• **WHAT YOU NEED TO DO**
Retype only the lines at the head of the records, first through the one with "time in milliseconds", exactly as written.

(Source records)

+===+

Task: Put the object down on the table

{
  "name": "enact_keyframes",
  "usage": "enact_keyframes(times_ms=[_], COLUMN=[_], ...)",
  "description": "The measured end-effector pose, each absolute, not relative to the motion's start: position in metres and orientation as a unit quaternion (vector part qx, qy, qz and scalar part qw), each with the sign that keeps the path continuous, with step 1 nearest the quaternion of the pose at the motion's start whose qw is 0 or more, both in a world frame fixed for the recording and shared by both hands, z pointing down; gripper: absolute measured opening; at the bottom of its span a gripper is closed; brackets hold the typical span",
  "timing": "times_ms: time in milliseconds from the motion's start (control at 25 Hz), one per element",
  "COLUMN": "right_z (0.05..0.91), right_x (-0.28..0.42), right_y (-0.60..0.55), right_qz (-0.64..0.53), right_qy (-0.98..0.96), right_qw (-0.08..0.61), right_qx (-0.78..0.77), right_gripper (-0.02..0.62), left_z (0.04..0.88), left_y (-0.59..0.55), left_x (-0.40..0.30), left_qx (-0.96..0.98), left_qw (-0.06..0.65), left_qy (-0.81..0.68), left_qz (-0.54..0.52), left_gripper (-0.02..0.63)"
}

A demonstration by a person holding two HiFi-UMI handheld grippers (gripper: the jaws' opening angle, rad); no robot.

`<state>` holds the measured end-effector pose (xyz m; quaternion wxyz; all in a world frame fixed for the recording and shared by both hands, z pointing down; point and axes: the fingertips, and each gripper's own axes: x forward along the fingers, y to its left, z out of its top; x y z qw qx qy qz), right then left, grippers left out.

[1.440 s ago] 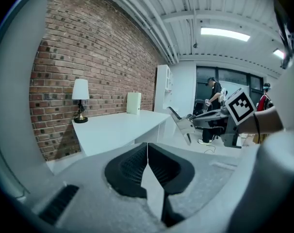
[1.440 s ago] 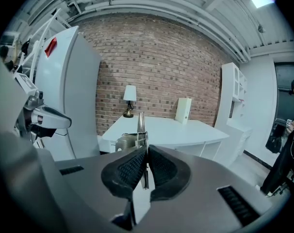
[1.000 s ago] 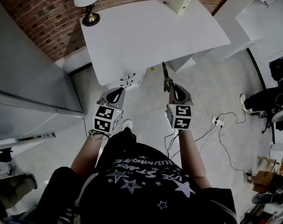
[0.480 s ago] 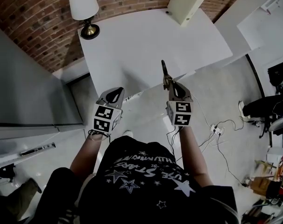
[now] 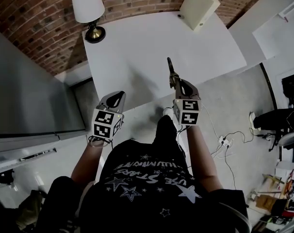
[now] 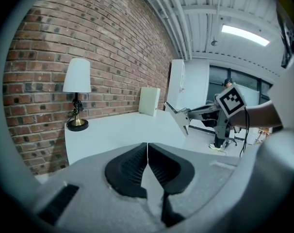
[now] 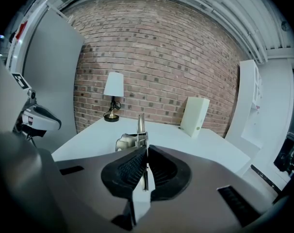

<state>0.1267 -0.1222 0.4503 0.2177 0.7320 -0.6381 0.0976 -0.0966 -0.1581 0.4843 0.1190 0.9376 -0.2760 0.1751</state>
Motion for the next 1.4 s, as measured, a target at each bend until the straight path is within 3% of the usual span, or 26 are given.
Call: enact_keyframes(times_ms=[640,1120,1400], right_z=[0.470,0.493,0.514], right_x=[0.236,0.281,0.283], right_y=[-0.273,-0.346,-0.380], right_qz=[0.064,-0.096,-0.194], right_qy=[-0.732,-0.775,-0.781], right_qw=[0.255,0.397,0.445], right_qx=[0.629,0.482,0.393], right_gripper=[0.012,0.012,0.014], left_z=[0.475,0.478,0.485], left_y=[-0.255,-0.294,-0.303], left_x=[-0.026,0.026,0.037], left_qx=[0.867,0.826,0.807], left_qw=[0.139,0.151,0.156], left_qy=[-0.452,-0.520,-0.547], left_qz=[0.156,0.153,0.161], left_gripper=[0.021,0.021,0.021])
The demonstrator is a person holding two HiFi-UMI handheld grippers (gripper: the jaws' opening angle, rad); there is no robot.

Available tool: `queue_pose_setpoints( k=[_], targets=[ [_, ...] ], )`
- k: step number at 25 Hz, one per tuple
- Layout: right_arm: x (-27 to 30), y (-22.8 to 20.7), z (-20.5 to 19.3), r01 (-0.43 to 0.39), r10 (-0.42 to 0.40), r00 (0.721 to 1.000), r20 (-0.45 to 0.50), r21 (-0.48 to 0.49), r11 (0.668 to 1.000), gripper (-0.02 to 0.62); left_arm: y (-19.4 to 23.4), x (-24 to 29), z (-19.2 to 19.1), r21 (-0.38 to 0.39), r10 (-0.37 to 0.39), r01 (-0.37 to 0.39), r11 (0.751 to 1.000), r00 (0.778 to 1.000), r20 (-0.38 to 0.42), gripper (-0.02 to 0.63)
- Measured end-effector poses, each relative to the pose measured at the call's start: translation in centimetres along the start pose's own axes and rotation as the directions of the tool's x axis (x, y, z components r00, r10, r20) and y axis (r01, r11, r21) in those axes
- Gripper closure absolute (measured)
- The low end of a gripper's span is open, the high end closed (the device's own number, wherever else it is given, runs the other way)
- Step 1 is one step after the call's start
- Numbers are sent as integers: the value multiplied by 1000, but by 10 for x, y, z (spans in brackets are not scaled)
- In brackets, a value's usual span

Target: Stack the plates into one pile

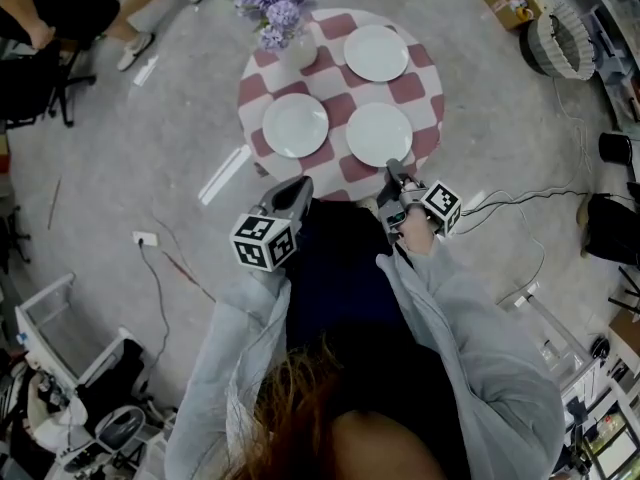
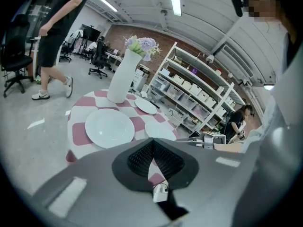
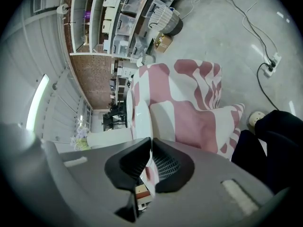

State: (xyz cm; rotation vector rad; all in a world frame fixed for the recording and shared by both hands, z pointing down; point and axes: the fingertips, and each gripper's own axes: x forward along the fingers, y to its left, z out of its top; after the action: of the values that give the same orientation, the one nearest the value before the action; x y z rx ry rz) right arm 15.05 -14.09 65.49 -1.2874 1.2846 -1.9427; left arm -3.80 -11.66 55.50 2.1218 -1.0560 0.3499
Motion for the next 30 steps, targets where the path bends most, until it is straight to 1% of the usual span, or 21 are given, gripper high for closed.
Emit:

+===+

• **PROBLEM SOLUTION**
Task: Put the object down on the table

{
  "name": "enact_keyframes",
  "usage": "enact_keyframes(times_ms=[_], COLUMN=[_], ...)",
  "description": "The measured end-effector pose, each absolute, not relative to the motion's start: position in metres and orientation as a unit quaternion (vector part qx, qy, qz and scalar part qw), each with the sign that keeps the path continuous, with step 1 nearest the quaternion of the pose at the motion's start whose qw is 0 or more, both in a world frame fixed for the recording and shared by both hands, z pointing down; gripper: absolute measured opening; at the bottom of its span a gripper is closed; brackets hold the typical span",
  "timing": "times_ms: time in milliseconds from the motion's start (control at 25 Hz), one per element",

Nothing further is required by the exercise.